Good Gertrude, set some watch over your son.
This grave shall have a living monument:
An hour of quiet shortly shall we see;
Till then, in patience our proceeding be.
[Exeunt.]
 [Enter HAMLET and HORATIO.]
HAMLET: So much for this, sir: now shall you see the other;
You do remember all the circumstance?
HORATIO: Remember it, my lord?
HAMLET: Sir, in my heart there was a kind of fighting,
That would not let me sleep: methought I lay
Worse than the mutines in the bilboes. Rashly,
And praised be rashness for it, let us know,
Our indiscretion sometimes serves us well,
When our deep plots do pall: and that should teach us
There’s a divinity that shapes our ends,
Rough-hew them how we will,—
HORATIO: That is most certain.
HAMLET: Up from my cabin,
My sea-gown scarf ’d about me, in the dark
Groped I to find out them; had my desire.

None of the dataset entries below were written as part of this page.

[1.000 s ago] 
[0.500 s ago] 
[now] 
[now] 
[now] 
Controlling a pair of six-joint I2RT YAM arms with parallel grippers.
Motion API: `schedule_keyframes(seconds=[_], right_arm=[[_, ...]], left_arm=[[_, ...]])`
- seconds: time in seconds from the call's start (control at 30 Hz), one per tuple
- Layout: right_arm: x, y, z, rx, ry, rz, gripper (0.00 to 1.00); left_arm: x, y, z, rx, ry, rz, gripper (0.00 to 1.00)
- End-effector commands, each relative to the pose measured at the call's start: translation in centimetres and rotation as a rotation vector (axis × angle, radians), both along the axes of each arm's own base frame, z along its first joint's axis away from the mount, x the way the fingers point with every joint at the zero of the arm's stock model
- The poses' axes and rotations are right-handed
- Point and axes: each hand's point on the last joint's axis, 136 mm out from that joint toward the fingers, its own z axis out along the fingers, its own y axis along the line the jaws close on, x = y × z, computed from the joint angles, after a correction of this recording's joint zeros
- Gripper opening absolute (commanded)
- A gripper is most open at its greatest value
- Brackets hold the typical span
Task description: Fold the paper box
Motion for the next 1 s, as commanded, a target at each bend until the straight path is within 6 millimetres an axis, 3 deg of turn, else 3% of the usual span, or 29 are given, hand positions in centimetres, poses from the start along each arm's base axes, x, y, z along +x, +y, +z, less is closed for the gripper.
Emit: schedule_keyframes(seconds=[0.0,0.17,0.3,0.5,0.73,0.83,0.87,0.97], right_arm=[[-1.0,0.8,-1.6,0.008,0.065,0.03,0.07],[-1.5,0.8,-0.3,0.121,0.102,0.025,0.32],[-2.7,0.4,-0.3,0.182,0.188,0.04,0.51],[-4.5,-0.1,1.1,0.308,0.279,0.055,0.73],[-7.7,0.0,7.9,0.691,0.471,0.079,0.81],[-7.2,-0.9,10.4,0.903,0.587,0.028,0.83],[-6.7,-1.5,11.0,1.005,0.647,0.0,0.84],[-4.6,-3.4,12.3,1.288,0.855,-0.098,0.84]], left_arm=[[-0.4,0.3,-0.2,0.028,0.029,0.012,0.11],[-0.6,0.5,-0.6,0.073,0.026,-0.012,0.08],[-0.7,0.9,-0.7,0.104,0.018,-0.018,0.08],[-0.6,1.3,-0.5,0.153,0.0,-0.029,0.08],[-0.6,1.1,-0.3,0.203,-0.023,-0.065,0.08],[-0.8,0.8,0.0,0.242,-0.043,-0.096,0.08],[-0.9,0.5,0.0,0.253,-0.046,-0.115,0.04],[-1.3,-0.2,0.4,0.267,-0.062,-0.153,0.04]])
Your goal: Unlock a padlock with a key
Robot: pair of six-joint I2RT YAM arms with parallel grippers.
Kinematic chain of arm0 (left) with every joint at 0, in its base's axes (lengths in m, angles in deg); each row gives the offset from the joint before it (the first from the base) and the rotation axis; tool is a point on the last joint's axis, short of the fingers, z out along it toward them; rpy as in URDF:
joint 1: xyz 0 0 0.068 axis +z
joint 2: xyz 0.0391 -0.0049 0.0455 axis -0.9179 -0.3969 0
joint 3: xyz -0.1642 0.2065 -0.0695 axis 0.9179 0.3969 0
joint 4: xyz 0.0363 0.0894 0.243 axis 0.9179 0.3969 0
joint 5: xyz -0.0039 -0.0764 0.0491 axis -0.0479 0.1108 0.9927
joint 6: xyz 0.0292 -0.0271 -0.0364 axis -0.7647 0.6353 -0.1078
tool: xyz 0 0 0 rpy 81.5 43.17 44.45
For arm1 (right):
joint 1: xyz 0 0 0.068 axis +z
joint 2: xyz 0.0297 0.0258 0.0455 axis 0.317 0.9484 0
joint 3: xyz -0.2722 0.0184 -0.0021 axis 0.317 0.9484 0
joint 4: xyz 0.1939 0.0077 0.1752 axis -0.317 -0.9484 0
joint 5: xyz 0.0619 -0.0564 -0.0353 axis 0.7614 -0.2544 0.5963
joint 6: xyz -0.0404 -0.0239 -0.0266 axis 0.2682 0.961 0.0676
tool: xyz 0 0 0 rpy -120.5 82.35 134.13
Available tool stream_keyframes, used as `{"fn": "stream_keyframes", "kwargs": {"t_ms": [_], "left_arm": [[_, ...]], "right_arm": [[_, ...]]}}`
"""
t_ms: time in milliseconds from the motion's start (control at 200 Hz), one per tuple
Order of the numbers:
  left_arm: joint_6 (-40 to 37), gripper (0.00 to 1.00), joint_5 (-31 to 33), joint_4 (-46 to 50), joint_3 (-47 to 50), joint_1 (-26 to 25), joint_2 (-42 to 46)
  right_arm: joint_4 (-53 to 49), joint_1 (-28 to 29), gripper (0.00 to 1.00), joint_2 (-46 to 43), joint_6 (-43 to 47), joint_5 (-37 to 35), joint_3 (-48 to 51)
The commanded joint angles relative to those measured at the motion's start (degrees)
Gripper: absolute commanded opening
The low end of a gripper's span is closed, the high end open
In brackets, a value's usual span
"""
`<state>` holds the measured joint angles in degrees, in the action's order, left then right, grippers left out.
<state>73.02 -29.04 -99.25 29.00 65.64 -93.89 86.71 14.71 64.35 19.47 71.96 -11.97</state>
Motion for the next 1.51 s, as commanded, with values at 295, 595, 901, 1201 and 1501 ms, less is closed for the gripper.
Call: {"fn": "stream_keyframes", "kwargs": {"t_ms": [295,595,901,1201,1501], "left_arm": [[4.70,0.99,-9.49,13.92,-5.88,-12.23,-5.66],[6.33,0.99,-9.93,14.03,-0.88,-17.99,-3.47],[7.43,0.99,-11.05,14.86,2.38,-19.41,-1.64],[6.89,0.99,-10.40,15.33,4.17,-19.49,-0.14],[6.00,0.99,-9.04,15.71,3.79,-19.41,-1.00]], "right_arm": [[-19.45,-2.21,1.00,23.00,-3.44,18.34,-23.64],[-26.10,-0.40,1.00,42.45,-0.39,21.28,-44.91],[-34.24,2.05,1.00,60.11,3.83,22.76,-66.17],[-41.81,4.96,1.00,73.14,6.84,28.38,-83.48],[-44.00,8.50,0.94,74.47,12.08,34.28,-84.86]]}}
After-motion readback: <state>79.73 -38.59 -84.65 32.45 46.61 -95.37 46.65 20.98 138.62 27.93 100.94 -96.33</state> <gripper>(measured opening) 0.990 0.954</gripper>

Finger’d their packet, and in fine withdrew
To mine own room again; making so bold,
My fears forgetting manners, to unseal
Their grand commission; where I found, Horatio,—
O royal knavery!—an exact command,
Larded with many several sorts of reasons
Importing Denmark’s health and England’s too,
With, ho! such bugs and goblins in my life,
That, on the supervise, no leisure bated,
No, not to stay the grinding of the axe,
My head should be struck off.
HORATIO: Is’t possible?
HAMLET: Here’s the commission: read it at more leisure.
But wilt thou hear me how I did proceed?
HORATIO: I beseech you.
HAMLET: Being thus be-netted round with villanies,—
Ere I could make a prologue to my brains,
They had begun the play—I sat me down,
Devised a new commission, wrote it fair:
I once did hold it, as our statists do,
A baseness to write fair and labor’d much
How to forget that learning, but, sir, now
It did me yeoman’s service: wilt thou know
The effect of what I wrote?
HORATIO: Ay, good my lord.
HAMLET: An earnest conjuration from the king,
As England was his faithful tributary,
As love between them like the palm might flourish,
As peace should stiff her wheaten garland wear
And stand a comma ‘tween their amities,
And many such-like ‘As’es of great charge,
That, on the view and knowing of these contents,
Without debatement further, more or less,
He should the bearers put to sudden death,
Not shriving-time allow’d.
HORATIO: How was this seal’d?
HAMLET: Why, even in that was heaven ordinant.
I had my father’s signet in my purse,
Which was the model of that Danish seal;
Folded the writ up in form of the other,
Subscribed it, gave’t the impression, placed it safely,
The changeling never known. Now, the next day
Was our sea-fight; and what to this was sequent
Thou know’st already.
HORATIO: So Guildenstern and Rosencrantz go to’t.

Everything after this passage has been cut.